Scan the lines below; pull out those with "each".

(Data records)
[Start of Attachment]

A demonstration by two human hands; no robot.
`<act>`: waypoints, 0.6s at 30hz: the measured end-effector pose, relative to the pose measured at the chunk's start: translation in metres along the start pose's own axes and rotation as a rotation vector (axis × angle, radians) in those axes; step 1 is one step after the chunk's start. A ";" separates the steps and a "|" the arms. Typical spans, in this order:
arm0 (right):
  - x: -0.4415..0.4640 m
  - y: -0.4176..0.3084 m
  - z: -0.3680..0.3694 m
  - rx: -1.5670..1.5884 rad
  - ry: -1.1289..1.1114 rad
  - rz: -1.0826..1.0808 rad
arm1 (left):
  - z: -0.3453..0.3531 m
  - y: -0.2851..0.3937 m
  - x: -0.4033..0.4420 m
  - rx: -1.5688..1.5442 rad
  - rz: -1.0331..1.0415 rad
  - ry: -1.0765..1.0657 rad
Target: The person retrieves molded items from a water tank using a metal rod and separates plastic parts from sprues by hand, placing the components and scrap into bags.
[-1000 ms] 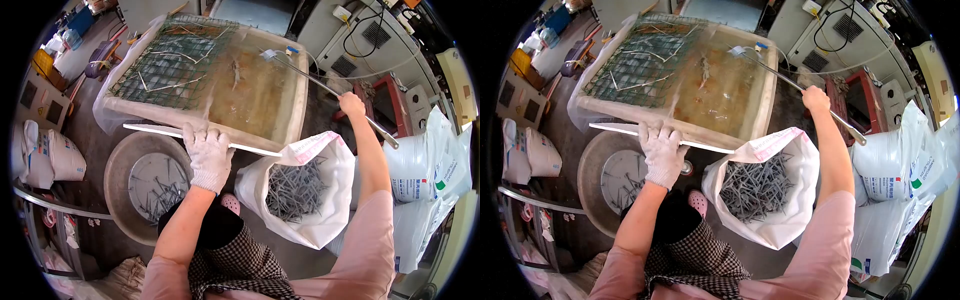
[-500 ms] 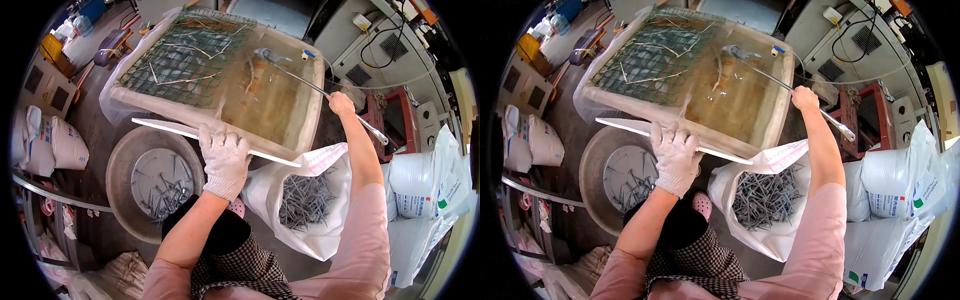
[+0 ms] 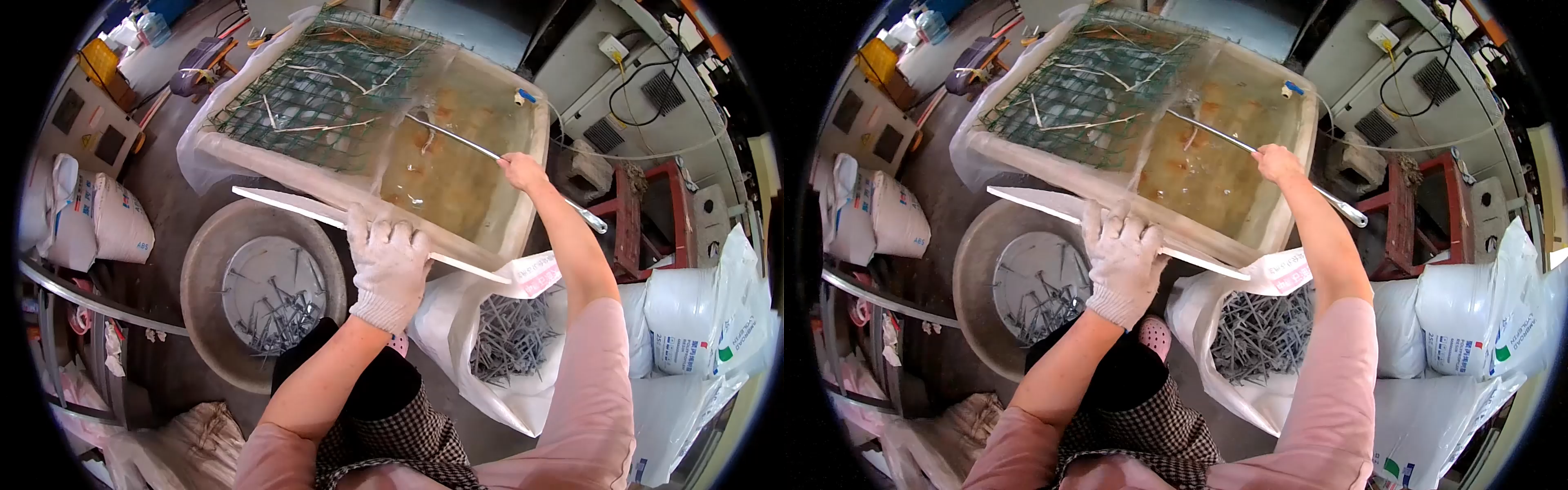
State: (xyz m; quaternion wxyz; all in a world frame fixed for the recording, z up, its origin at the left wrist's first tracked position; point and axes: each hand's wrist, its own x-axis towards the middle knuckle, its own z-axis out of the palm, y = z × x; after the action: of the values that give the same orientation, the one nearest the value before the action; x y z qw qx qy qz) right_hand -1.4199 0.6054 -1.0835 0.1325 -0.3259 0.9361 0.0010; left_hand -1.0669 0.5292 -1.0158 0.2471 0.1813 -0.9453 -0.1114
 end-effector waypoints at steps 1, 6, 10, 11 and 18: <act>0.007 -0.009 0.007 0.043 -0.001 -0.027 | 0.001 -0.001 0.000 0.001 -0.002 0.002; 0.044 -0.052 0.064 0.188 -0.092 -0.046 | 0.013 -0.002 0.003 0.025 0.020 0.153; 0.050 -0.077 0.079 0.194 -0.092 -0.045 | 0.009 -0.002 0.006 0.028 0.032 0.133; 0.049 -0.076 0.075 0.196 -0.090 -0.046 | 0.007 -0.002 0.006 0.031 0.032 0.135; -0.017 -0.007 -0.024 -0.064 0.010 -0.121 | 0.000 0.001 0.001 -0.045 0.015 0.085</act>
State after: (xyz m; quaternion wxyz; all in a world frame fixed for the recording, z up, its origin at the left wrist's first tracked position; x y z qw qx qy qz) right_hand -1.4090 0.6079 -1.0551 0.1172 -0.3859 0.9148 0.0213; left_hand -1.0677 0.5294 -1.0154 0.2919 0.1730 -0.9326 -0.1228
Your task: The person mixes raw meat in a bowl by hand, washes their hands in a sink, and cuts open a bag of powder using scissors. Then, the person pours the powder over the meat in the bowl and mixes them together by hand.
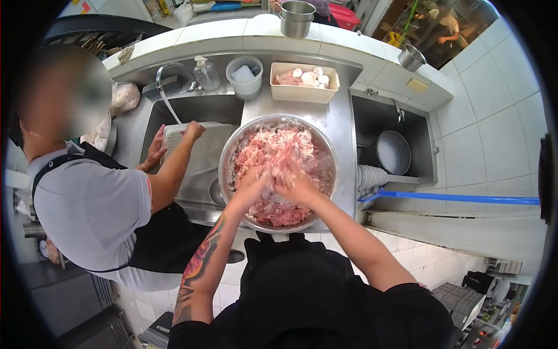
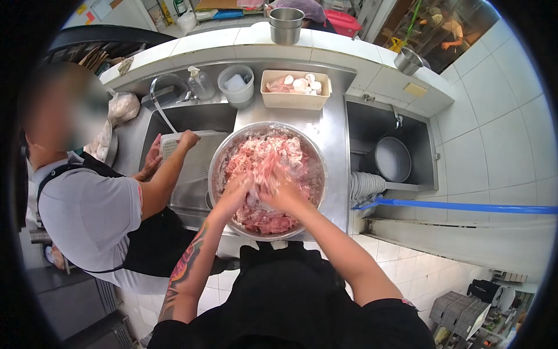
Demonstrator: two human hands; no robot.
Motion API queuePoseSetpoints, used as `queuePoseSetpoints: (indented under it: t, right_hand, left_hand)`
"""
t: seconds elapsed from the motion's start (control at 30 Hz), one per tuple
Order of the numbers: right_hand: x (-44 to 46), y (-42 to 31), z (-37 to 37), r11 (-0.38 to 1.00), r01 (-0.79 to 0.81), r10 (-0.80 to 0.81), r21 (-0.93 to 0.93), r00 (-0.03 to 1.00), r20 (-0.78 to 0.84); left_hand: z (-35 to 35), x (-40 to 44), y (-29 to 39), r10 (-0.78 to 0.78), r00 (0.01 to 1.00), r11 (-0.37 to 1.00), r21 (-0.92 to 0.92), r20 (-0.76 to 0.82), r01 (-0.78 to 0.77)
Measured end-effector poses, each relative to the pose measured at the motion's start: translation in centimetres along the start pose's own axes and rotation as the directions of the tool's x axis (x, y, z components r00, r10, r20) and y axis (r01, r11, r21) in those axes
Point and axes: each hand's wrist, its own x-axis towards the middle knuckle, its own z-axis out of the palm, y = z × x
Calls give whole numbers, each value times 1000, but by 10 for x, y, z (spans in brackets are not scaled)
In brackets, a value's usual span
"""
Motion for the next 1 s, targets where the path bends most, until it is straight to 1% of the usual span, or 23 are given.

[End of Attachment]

▶ **Task solution**:
State: (xyz m; quaternion wxyz; all in a world frame fixed for the recording, z up, its origin at the left wrist's first tracked position; point and axes: each hand's wrist, its own x-axis towards the middle knuckle, its own z-axis out of the palm, y = z × x; after the action: of the values that give the same orientation, the one nearest the value before the action; x y z qw qx qy qz) right_hand -1.4199 0.6054 -1.0835 0.1325 -0.3259 0.9361 0.0010; left_hand -1.0669 0.5292 -1.0158 0.2471 0.1813 -0.9453 -0.1114
Measured end-effector poses, each relative to the pose measured at the motion's start: translation in centimetres along the start pose's own axes and rotation as the directions of the tool's x axis (x, y, z components r00, r10, r20) and y axis (r01, r11, r21) in those axes
Point and axes: each hand's wrist, its own x-axis towards the middle knuckle, its own z-axis out of the palm, y = z × x
Calls give whole numbers, each value times 1000, but by 10 for x, y, z (spans in brackets are not scaled)

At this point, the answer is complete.